TO DO:
Retype the listing exactly, with no images.

DATA:
● ● ● ● ● ● ●

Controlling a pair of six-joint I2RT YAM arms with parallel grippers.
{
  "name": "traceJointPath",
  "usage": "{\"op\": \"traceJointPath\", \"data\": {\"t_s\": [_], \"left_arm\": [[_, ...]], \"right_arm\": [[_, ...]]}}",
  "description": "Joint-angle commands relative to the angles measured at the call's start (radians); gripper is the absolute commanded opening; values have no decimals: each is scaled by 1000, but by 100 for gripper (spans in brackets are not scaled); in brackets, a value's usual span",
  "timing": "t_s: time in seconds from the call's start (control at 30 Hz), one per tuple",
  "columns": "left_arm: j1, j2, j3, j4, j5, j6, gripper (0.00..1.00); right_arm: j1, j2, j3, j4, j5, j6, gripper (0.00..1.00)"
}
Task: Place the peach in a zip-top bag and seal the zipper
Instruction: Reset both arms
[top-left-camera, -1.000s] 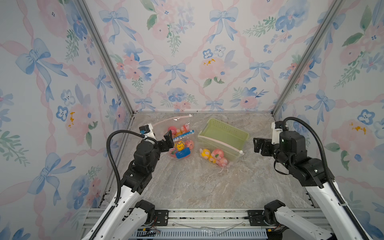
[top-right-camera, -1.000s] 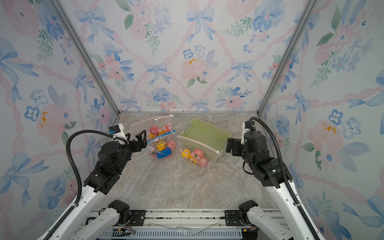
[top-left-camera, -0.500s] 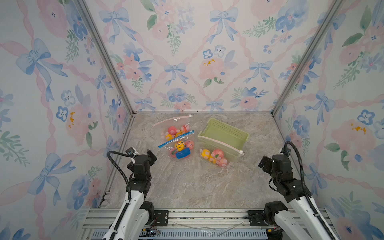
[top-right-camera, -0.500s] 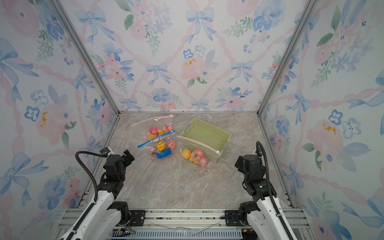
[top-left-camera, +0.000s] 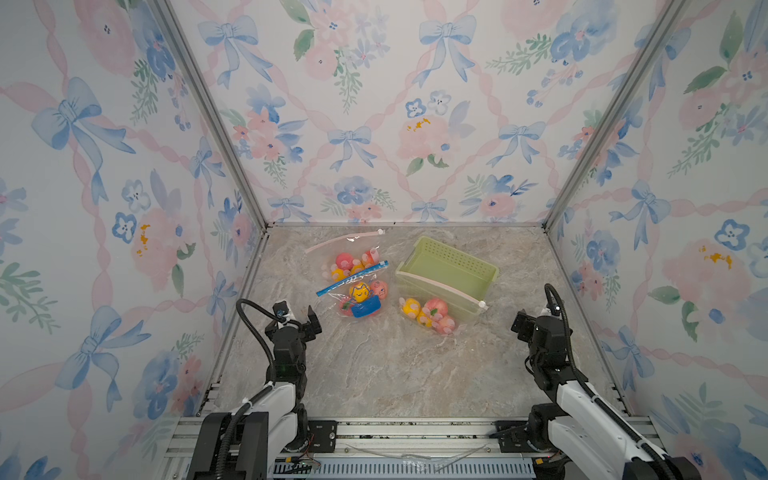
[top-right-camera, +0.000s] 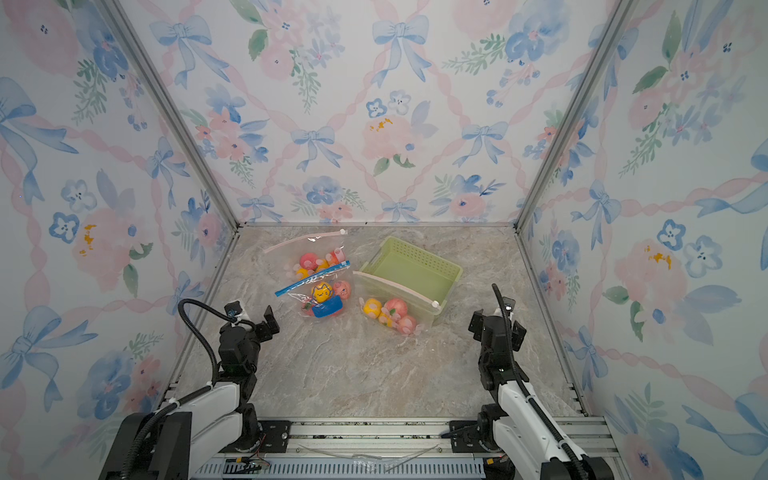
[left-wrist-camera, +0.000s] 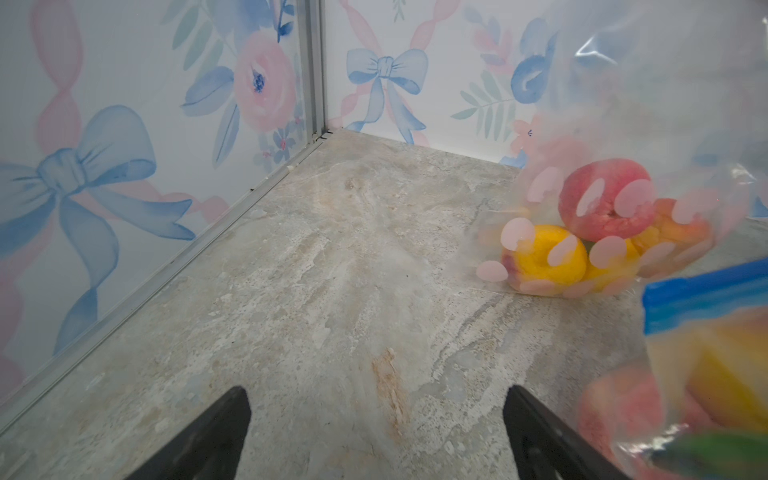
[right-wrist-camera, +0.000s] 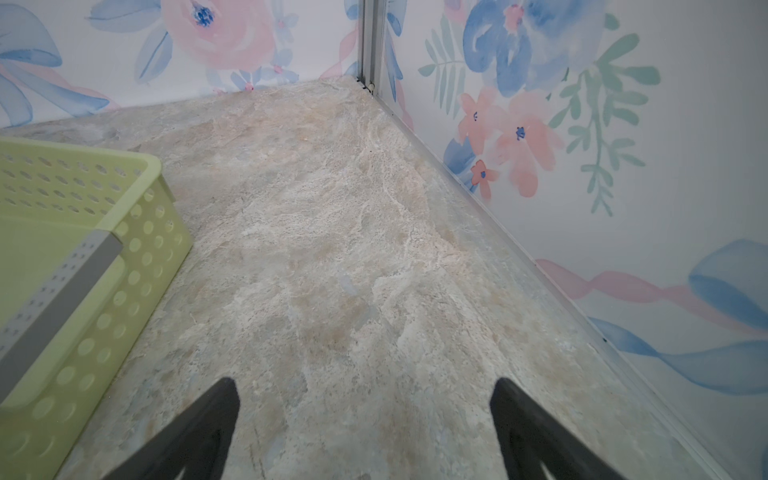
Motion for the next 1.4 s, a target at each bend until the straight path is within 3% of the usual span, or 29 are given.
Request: {"op": "traceJointPath", "data": {"t_s": [0.0,0.33,0.5,0.67,0.77,0.83,0.93,1.0,1.37], "left_arm": [[8,76,5,237,115,81,97],[80,376,60,479,217,40,97],[76,395,106,411,282,72,97],[70,497,175,415,476,152,97],[53,464,200,296,455,178,98],[44,473,198,321,430,175,97],[10,467,213,279,242,145,98],[-13,467,226,257,204,160,97],[-35,467,227,254,164,173,97]], "right_arm": [[-29,93,-12,226,-74,-36,96],[-31,398,89,469,-186,-106,96],[-43,530,107,596,-256,-118,96],[-43,695,76,846,-289,-122,96],[-44,656,151,637,-286,-116,96],[-18,670,176,609,-255,-142,96],[-20,667,177,603,-262,-140,96],[-20,666,175,604,-262,-141,96],[-14,667,177,604,-251,-147,96]]}}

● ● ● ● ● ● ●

TASK OUTPUT:
Controlling a pair of six-joint I2RT YAM arms with parallel grippers.
{
  "name": "traceJointPath",
  "usage": "{\"op\": \"traceJointPath\", \"data\": {\"t_s\": [_], \"left_arm\": [[_, ...]], \"right_arm\": [[_, ...]]}}",
  "description": "Joint-angle commands relative to the angles measured at the call's start (radians); gripper is the absolute commanded opening; values have no decimals: each is scaled by 1000, but by 100 for gripper (spans in brackets are not scaled); in brackets, a value's usual span",
  "timing": "t_s: time in seconds from the call's start (control at 30 Hz), one per tuple",
  "columns": "left_arm: j1, j2, j3, j4, j5, j6, gripper (0.00..1.00); right_arm: j1, j2, j3, j4, j5, j6, gripper (0.00..1.00)"
}
Task: Place the peach in a zip-top bag and seal the zipper
Instruction: Reset both arms
[top-left-camera, -1.000s] 
[top-right-camera, -1.000s] 
[top-left-camera, -0.500s] 
[top-right-camera, -0.500s] 
[top-left-camera, +0.000s] 
[top-right-camera, +0.000s] 
[left-wrist-camera, +0.000s] 
[right-wrist-camera, +0.000s] 
Motion for the next 1.4 s, a target at each bend until the straight path is within 3% of the usual span, or 29 are given.
Request: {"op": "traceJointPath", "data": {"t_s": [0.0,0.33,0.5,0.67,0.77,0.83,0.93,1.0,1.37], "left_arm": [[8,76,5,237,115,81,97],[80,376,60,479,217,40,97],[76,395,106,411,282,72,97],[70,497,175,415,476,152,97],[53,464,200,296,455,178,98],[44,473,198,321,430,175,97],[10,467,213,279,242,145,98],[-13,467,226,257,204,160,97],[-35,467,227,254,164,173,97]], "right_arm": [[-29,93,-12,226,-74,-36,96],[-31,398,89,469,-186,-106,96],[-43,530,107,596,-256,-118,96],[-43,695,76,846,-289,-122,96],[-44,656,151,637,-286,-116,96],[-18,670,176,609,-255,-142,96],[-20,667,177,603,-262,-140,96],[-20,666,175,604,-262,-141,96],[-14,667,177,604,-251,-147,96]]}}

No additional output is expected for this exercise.